Below are some key notes on how to use mpi4py. See mpi4py Tutorial for more details.

  • Access mpi4py

    from mpi4py import MPI
    
    # no need to call MPI_Init(); it's done automatically
    # no need to call MPI_Finalize(), either;  it's done when the program ends
  • The "python" version of MPI maps to the C API in a mostly straightforward way.
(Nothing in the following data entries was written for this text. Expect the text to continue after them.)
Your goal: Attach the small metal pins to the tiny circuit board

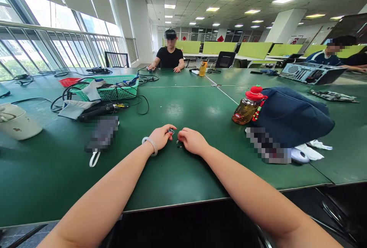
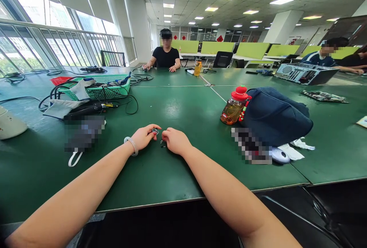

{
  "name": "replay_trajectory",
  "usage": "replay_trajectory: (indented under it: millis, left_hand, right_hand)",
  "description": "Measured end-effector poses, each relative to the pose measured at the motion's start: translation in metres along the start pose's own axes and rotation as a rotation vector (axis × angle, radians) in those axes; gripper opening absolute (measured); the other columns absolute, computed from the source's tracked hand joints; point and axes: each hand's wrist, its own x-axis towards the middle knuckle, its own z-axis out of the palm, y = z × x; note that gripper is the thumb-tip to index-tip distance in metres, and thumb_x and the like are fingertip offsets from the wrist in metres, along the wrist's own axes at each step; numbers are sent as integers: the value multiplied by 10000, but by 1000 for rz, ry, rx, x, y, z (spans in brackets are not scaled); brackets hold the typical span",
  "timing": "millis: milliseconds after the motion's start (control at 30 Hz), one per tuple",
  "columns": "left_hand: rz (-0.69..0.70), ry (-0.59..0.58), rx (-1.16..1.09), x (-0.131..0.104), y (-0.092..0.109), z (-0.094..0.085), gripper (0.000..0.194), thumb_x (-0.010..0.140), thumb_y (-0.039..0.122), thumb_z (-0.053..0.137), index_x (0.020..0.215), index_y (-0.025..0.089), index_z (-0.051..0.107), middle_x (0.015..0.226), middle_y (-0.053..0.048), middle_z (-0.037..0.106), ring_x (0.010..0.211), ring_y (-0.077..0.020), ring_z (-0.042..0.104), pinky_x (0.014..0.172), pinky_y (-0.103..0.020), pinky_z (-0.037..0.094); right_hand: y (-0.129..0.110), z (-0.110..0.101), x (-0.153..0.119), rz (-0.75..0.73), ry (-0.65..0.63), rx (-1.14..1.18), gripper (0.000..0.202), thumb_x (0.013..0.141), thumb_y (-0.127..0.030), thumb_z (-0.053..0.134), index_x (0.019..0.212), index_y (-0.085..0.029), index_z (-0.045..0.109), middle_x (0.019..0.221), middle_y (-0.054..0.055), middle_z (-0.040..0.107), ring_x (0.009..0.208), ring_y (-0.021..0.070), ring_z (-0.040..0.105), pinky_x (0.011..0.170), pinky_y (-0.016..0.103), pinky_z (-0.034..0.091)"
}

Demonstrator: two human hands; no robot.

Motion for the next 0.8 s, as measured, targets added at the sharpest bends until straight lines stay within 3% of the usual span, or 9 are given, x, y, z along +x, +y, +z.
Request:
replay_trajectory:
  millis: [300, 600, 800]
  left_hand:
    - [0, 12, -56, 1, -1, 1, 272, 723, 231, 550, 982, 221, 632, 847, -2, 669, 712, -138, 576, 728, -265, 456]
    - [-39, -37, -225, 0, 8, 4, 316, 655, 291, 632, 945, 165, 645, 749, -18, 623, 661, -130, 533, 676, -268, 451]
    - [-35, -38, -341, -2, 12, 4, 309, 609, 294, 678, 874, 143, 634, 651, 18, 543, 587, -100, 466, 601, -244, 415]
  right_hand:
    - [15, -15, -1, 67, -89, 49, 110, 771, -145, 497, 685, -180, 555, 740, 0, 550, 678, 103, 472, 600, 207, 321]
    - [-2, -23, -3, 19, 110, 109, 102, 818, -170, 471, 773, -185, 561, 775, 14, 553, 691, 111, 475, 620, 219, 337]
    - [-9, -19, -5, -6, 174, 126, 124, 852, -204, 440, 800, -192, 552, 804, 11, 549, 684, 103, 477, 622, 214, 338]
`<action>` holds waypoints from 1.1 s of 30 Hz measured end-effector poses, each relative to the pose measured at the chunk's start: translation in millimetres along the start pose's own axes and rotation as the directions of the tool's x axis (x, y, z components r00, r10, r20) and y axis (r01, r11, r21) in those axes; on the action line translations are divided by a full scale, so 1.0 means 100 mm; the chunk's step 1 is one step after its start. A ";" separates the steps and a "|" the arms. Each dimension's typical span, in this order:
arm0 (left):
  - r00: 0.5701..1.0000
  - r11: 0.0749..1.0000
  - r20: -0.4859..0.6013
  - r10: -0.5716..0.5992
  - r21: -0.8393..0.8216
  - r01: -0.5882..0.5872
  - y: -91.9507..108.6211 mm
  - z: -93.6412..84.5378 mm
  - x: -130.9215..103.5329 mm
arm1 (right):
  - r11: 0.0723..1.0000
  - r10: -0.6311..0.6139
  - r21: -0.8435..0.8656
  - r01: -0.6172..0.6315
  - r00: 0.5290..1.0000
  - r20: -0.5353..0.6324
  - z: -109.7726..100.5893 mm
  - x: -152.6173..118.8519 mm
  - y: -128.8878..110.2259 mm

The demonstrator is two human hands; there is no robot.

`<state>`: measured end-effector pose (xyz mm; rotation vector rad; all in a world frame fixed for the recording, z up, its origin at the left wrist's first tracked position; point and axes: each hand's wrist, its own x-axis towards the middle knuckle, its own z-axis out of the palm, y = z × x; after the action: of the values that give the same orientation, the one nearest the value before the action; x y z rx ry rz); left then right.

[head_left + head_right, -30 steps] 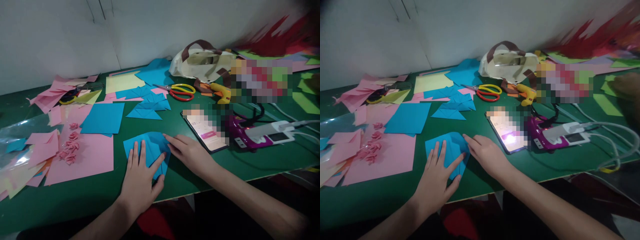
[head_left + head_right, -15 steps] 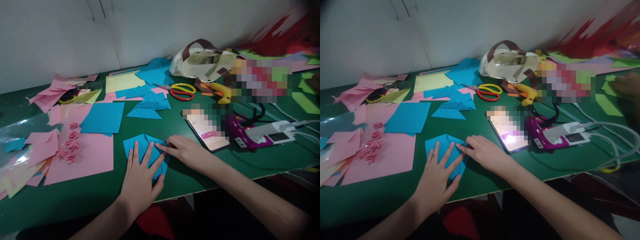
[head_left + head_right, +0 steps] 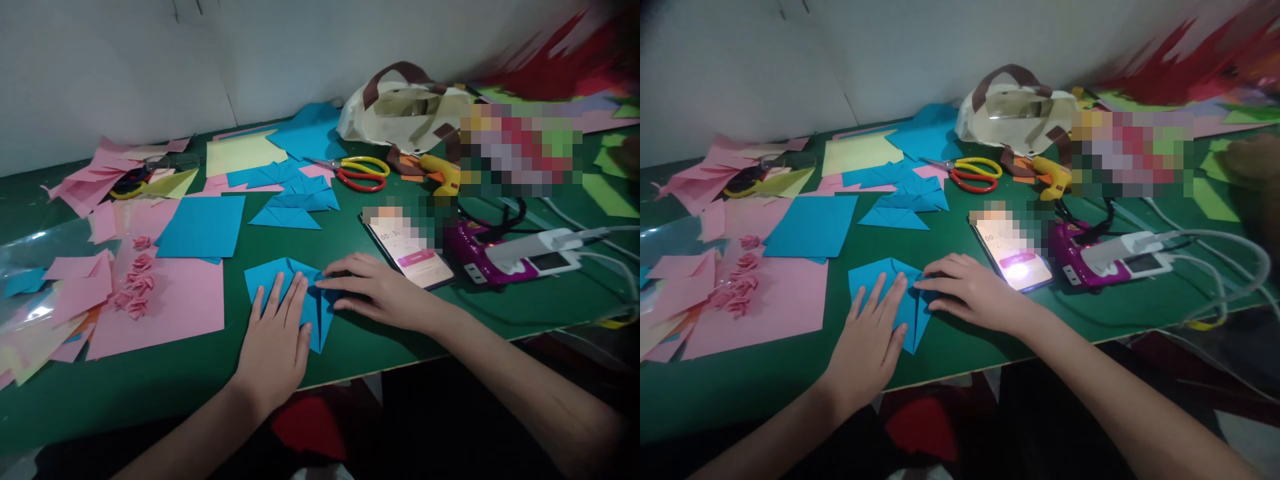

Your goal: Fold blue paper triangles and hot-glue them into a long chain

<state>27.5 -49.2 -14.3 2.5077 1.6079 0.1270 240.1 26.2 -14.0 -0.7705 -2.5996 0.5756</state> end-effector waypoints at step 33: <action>0.994 0.994 0.025 0.109 0.014 -0.109 -0.19 -0.08 0.10 | 0.997 0.062 -0.029 -0.069 0.979 -0.196 0.12 0.14 -0.07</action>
<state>13.5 -31.3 -9.6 2.5988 1.4686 0.0971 220.9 25.7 -17.8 -0.8807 -2.4184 0.4491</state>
    comm = MPI.COMM_WORLD # in C, it's "MPI_COMM_WORLD"
    
    # most MPI operations are implemented as methods of the Communicator
    size = comm.Get_size() # in C: MPI_Comm_size(comm, &size)
    rank = comm.Get_rank() # in C: MPI_Comm_rank(comm, &rank)
  • Two flavors of communication methods

    • python version that can send and receive most values
      • they are spelled with all lowercase letters
      • very convenient, but also very slow
    if rank == 0:
        x = dict()
        x['python'] = 'awesome!'
        x['source rank'] = rank
    
        comm.send(x, dest=1) # notice the lowercase spelling
    elif rank == 1:
        x = comm.recv(src=0) # notice the lowercase spelling
    
    for i in range(2):
        if rank == i:
            print('rank: %d, x: %s' % (rank, str(x)))
        comm.Barrier()
    rank: 0, x: {'source rank': 0, 'python': 'awesome!'}
    rank: 1, x: {'source rank': 0, 'python': 'awesome!'}
    
    • very fast version that uses buffer objects (such as numpy arrays)
      • these have the first letter capitalized (like in C)
    if rank == 0:
        x = np.arange(10, dtype=np.int32)
    
        # notice the Capitalized spelling
        # type and number of elements are automatically inferred from the array
        comm.Send(x, dest=1, tag=12)
    elif rank == 1:
        x = np.empty((10,), dtype=np.int32)
    
        # notice the Capitalized spelling
        #
        # also, other MPI options, such as tag can
        # be supplied as optional keyword arguments
        comm.Recv(x[:], src=0, tag=12)
    
    
    for i in range(2):
        if rank == i:
            print('rank: %d, x: %s' % (rank, str(x)))
        comm.Barrier()
    rank: 0, x: [0 1 2 3 4 5 6 7 8 9]
    rank: 1, x: [0 1 2 3 4 5 6 7 8 9]
    
  • Examples of several MPI operations

    • point-to-point communication
    # pure python version
    comm.send(data, dest=1, tag=11)
    data = comm.recv(source=0, tag=11)
    
    # native version
    comm.Send(data[1:100], dest=1, tag=21)
    comm.Recv(data[101:200], source=0, tag=21)
    • broadcasting
    # pure python version
    data = comm.bcast(data, root=0)
    
    # native version
    comm.Bcast(data[1:100], root=0)
    • scattering
    # pure python version
    size = comm.Get_size()
    rank = comm.Get_rank()
    data = None
    if rank == 0:
        data = list(range(size))
    
    data = comm.scatter(data, root=0)
    assert rank == data
    
    # native version (if data and input_data were both numpy arrays)
    comm.Scatter(data[:size], input_data[:1], root=0)
    assert rank == input_data[0]
    • Gathering
    # pure python version
    data = comm.gather(rank, root=0)
    
    # native version (if output_data and data were both numpy arrays)
    comm.Gather(output_data[:1], data[:size], root=0)
    • Reduction
    # pure python version
    local_max = compute_scalar()
    global_max = comm.reduce(local_max, op=MPI.MAX, root=0)
    
    # native version
    local_max = np.empty((1,))
    global_max = np.empty((1,))
    
    local_max[0] = compute_scalar()
    comm.Reduce(local_max, global_max, op=MPI.SUM, root=0)
    • Other operations
      • Asynchronous communication
        • The asynchronous operations return a request object with a wait() method
    req = comm.ISend(data[:], dest=1)
    compute_something_else()
    req.wait()
    • And finally, most other variants of the MPI operations are available (Allreduce(), Sendrecv(), Bsend(), Ibsend(), Ssend(), Issend(), Alltoall(), etc.)

Exercise 2

  • Start in the laplace-mpi/ directory
  • Edit the laplace_mpi.py file and replace the missing sections of code with your own code that uses MPI
  • Type make run to run the application with your changes
    • Use the laplace-serial example as a reference implementation
  • Try to get the best performance by using the native operations for sending and receiving large messages.